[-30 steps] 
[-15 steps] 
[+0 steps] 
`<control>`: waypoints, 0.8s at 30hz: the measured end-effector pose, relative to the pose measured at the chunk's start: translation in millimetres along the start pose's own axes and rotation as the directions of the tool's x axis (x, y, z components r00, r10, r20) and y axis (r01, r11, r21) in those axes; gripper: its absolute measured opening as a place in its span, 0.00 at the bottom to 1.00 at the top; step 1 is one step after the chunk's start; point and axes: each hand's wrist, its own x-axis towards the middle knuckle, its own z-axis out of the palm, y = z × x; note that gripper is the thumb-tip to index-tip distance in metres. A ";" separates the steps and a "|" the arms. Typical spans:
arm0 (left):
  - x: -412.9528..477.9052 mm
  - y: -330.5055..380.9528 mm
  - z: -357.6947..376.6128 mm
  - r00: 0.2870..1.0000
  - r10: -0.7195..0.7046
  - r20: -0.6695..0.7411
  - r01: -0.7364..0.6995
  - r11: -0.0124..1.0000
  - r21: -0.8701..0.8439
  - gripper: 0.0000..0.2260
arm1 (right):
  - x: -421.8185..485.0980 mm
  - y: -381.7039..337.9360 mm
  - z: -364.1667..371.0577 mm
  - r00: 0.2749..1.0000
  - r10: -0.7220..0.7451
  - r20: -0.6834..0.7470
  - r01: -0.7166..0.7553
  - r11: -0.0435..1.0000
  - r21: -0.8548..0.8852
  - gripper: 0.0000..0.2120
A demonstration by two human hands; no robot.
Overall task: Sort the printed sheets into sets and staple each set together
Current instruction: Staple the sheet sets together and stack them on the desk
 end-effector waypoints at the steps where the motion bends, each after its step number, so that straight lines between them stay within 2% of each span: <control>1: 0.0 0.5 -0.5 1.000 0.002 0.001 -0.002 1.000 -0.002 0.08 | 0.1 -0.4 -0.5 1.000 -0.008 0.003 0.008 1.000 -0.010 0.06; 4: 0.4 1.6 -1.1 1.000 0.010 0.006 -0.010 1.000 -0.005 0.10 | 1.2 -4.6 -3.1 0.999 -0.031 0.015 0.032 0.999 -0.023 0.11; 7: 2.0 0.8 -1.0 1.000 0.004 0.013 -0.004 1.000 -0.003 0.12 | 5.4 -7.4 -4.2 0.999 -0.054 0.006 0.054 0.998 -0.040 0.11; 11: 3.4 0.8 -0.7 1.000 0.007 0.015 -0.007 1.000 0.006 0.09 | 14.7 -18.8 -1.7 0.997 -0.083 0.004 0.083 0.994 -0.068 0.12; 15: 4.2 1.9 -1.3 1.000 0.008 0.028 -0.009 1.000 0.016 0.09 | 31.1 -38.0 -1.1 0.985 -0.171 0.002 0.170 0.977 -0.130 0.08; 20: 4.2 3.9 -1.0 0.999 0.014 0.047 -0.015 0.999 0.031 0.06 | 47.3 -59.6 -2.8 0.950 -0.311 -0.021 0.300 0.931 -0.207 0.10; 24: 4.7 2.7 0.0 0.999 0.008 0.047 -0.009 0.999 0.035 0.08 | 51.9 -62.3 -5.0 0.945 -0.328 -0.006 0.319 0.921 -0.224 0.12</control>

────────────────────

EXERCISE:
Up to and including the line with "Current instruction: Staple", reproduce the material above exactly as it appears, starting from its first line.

PROBLEM SOLUTION:
[-30 steps] 
[-15 steps] 
[+0 steps] 
`<control>`: waypoints, 0.8s at 30hz: the measured end-effector pose, relative to the pose measured at the chunk's start: translation in millimetres along the start pose's own axes and rotation as the directions of the tool's x axis (x, y, z components r00, r10, r20) and y axis (r01, r11, r21) in those axes; gripper: its absolute measured opening as a place in its span, 0.00 at the bottom to 1.00 at the top; step 1 is one step after the chunk's start; point and axes: each hand's wrist, its own x-axis towards the middle knuckle, its own z-axis out of the palm, y = z × x; note that gripper is the thumb-tip to index-tip distance in metres. A ";" separates the steps and a "|" the arms. Typical spans:
arm0 (left):
  - x: -412.9528..477.9052 mm
  - y: -330.5055..380.9528 mm
  - z: -357.6947..376.6128 mm
  - r00: 0.2870..1.0000
  - r10: -0.7195..0.7046
  - r20: -0.6695..0.7411
  - r01: -0.7364..0.6995
  - r11: -0.0124..1.0000
  - r21: -0.8701..0.8439
  - gripper: 0.0000..0.2260
arm1 (right):
  - x: -421.8185..485.0980 mm
  - y: -381.7039..337.9360 mm
  - z: -364.1667..371.0577 mm
  - r00: 0.2749..1.0000
  - r10: -0.7220..0.7451
  - r20: -0.6834..0.7470
  - r01: -0.7166..0.7553
  - r11: -0.0435..1.0000
  - r21: -0.8548..0.8852
  - gripper: 0.0000..0.2120
A demonstration by two human hands; no robot.
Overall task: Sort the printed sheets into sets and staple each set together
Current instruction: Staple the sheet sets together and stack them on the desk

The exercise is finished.